Though I didn’t realize director David Lynch directed something that is actually a Disney movie because The Straight Story was distributed by Disney.

Elderly Iowa man Alvin Straight (Richard Farnsworth) is a stubborn old man who refuses to get much checked out after a bad fall. He won’t go to see if a lifetime of smoking has given him emphysema or any sort of x-rays. He won’t even use a walker given his bad hips and gets around with a pair of canes instead. He lives with his adult daughter Rose (Sissy Spacek) who may or may not be “slow” given her halting speech patterns, but Alvin seems to have life about where he wants it. Then word reaches him that his estranged brother Lyle (Harry Dean Stanton) had a stroke, and as the pair hadn’t spoken in ten years, Alvin decides to go visit his brother in Wisconsin. However, with his eyesight and hips, he can’t drive a car. He won’t let anyone else take him either. The only thing for him to do is hook a trailer up to the back of his riding mower and very slowly drive there himself.

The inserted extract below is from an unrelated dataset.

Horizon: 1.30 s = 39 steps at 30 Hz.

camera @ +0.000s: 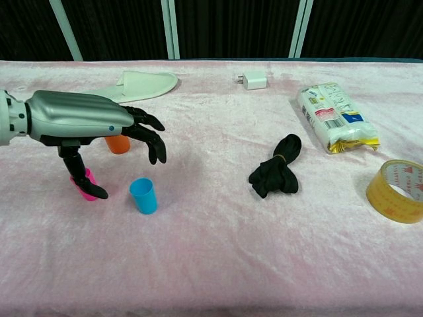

Naturally, Alvin’s trip is far from uneventful, particularly given the age of his lawn mower. But the ride allows Alvin to reflect on life, aging, and what really matters. He meets a lot of kind people along the way, but he’s a World War II veteran, so he isn’t much afraid of camping out in the middle of nowhere. Based as it is on a true story, the movie is basically just one really long, very slow road trip to a destination where Alvin may or may not even be welcome to go in the end. But really, family is important. An old man has to try.

I am honestly amazed, given his reputation, that David Lynch directed this movie. Even his relatively straightforward biopic The Elephant Man had a couple surreal dream sequences. The strangest The Straight Story ever gets is a woman ranting because she somehow keeps running over deer on a lonely patch of road, followed by Alvin cooking some of the carcass of the most recent kill and being mildly creeped out by some concrete deer standing nearby. The movie is basically a true-to-life character study with naturalistic dialogue where Alvin meets people, says what little he has to say, and then moves on as he works his way to Lyle’s house. He offers what wisdom he has when asked, but there’s nothing at all earthshattering about what’s happening here, and the movie never pretends for a moment to be anything more than that. The central theme if there is one is about the importance of family, and that alone may explain why this movie was distributed by Disney.

Instead, Lynch grounds the movie with a wonderfully warm central performance by Farnsworth. The veteran character actor earned his Oscar nomination with this one, showing a stubborn old man who knows how to dicker with lawnmower repairmen, refuses help beyond what he can get on his own more often than not, and goes from befuddlement to absolute delight when he watches a crowd of cyclists pass him on what looks like some kind of road race. He meets kind people, and the worst that he’s treated is a passing truck blows his hat off. Meanwhile, Lynch shows just how beautiful Iowa farmcountry can be. I wasn’t expecting anything like what I got when I sat down for this one, and I am quite frankly glad to have seen it.